By my reckoning we’ve seen four VW van concepts over the last 20 years before the ID Buzz got the go ahead. Similarly, it took Land Rover nearly a decade between DC100 concept and production Defender. Why the agonising? Because these recreations matter. It’s not really about the sales they might generate, it’s the fact each is a touchstone for its brand.

In Land Rover’s case the Defender is the root of all. The trouble is that the brand has shifted. 50 years ago the Range Rover started a move upmarket that completely – and highly successfully – repositioned the firm. The new Defender had to be a response in line with that – it can’t reset, because the original audience is long gone.

VW, meanwhile, frittered the Beetle away. While rivals such as Mini and Fiat (with the 500) plundered their history carefully and considerately, rebodying a Golf created nothing more than a trinket. They can’t make that mistake again, because unlike Land Rover, VW’s van audience is still there, driving around in diesel Transporters wondering what to do when the electric transition happens. And I reckon they’re thinking that a funky five-seat electric MPV isn’t going to do the job they need it to.

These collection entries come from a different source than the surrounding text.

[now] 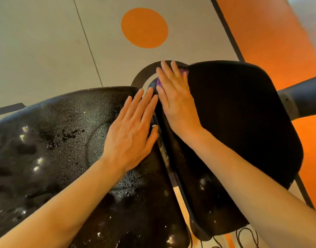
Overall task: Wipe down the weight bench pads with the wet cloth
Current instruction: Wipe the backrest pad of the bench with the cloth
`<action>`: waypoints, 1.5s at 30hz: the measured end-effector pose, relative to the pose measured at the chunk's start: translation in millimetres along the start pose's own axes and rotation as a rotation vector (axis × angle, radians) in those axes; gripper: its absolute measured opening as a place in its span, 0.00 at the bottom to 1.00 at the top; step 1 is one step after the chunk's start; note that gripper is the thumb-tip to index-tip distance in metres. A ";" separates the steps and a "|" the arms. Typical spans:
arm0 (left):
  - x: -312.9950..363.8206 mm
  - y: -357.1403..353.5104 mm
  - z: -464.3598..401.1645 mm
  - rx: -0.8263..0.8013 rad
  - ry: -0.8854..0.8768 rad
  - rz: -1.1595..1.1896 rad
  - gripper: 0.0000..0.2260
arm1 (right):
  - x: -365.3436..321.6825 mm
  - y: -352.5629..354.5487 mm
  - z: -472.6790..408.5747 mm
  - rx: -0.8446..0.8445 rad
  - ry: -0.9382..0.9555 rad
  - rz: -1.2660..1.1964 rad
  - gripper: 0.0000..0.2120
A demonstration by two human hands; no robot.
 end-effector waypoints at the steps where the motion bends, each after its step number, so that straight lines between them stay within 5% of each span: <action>1: 0.1 2.7 1.6 0.004 -0.003 0.005 0.29 | 1.6 -0.3 10.6 -0.003 0.033 -0.002 0.22; 6: -7.1 10.6 25.3 0.000 0.030 0.003 0.29 | 12.4 15.2 113.5 -0.152 0.195 0.025 0.23; 12: -7.6 3.6 29.2 -0.014 0.050 -0.027 0.30 | -12.1 -4.7 -10.0 -0.017 0.096 0.103 0.19; 19: -9.0 5.4 30.6 -0.002 0.051 -0.008 0.29 | 4.7 12.7 116.0 -0.167 0.286 0.188 0.21; 24: -8.1 5.1 30.2 -0.014 0.050 -0.017 0.29 | -17.6 -9.2 12.6 -0.016 0.155 0.240 0.20; 31: -9.4 4.8 29.8 -0.016 0.058 -0.017 0.30 | 10.4 16.0 166.9 -0.217 0.138 0.119 0.22; 37: -9.2 3.5 29.8 -0.027 0.057 0.000 0.30 | 5.8 4.7 58.2 0.033 -0.183 0.051 0.22; 42: -8.8 3.3 31.2 -0.023 0.053 0.013 0.30 | -5.1 15.1 192.8 -0.143 -0.005 0.208 0.23; 45: -8.5 3.8 30.3 -0.015 0.053 0.012 0.30 | 8.3 13.6 169.9 -0.137 -0.015 0.115 0.23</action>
Point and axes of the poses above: each hand's wrist, its own z-axis away from the middle knuckle, its own y-axis out of the back of the hand, x = y × z, the point moved 3 cm from there along -z, towards the middle knuckle
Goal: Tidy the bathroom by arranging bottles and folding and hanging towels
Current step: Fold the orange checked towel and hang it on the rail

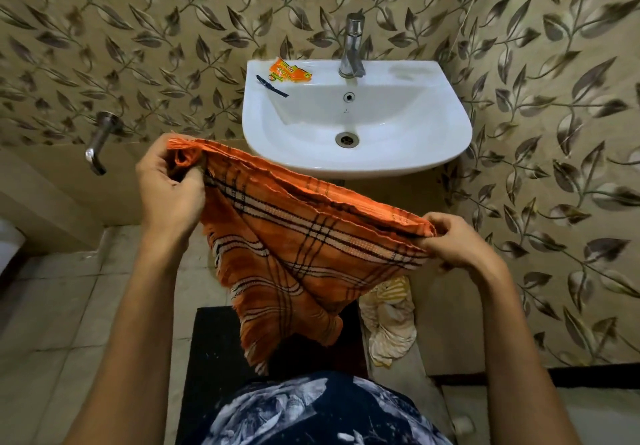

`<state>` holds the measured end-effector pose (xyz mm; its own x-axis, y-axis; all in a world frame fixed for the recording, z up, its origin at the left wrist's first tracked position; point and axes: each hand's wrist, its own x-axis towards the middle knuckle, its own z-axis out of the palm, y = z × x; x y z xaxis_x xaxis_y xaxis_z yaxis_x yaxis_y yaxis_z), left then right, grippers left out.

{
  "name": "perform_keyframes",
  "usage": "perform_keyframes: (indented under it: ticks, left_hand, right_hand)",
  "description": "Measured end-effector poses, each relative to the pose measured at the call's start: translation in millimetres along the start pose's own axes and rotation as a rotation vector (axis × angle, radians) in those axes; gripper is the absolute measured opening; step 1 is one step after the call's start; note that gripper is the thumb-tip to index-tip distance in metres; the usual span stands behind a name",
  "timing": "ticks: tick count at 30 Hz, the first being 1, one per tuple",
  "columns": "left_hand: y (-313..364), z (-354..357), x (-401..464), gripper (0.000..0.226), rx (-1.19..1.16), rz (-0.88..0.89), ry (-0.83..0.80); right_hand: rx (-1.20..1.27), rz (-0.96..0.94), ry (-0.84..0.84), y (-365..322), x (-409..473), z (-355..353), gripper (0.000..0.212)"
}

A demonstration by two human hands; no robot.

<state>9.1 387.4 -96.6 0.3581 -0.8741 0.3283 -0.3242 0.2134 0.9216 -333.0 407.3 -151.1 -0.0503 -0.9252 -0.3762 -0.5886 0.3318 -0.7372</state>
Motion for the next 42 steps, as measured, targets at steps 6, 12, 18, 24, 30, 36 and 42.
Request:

So VW is in a different position to Land Rover. Land Rover was relatively free to place the Defender where it was most understandable to its premium luxury audience. Its biggest problem is that the Defender does little if anything to broaden Land Rover’s horizons. It’s simply yet another premium luxury SUV shoe-horned into a brand that consists of nothing else. More eggs into the same basket. Don’t tell me it doesn’t cannibalise Discovery sales.

And now along comes VW looking like it wants to upend that basket, get families into fresh-faced electric vans instead of SUVs, but potentially at the expense of its existing audience. Tread carefully there, VW. The Buzz is 30 per cent smaller inside than the current T6 van. Lower roof to make sure it fits in multi-storeys, thicker frame to improve refinement. Genuinely game-changingly massive compared to any SUV, but probably not trader-ready. And definitely not a camper.

Does that matter? Yes. Because ask yourself this: what does the new Defender stand for? What’s its role? Tough one to answer, isn’t it? It’s all very well for it to sell in big numbers now, but for a car to endure it needs a clear and defined role – that’s what ensures its future and relevance.



VW has stated that other versions of the ID Buzz (longer wheelbases, more flexible seating, pop-up roofs etc) will come. Don’t take too long, VW. Just being a good family car is not enough to earn legend status. The embrace of the van people may not bring as many sales, but it will establish the Buzz’s long-term reputation. It’s rarely the marques themselves that leverage the kudos in their cars, it’s what the owners do with them: the original VW bus was embraced by hippy and surf culture, for the Defender it was farmers and adventurers. These new arrivals have done nothing to earn their retro-inspired stripes. Yet.

It’s not too late for Land Rover. Get the big first batch of sales out the way, and then focus on how to give the Defender a more adventurous role. Demonstrate its abilities and hope people see potential in it to do things Land Rover themselves haven’t imagined. I hope I’m wrong but despite its long gestation, to me the Defender smacks of short-term vision. It sells well now, but looks back rather than forward.

The ID Buzz seems more forward looking. Not because it’s electric but because it seems more like a blank canvas: a big box that people can use as they choose. 60 years ago, the same applied to the original.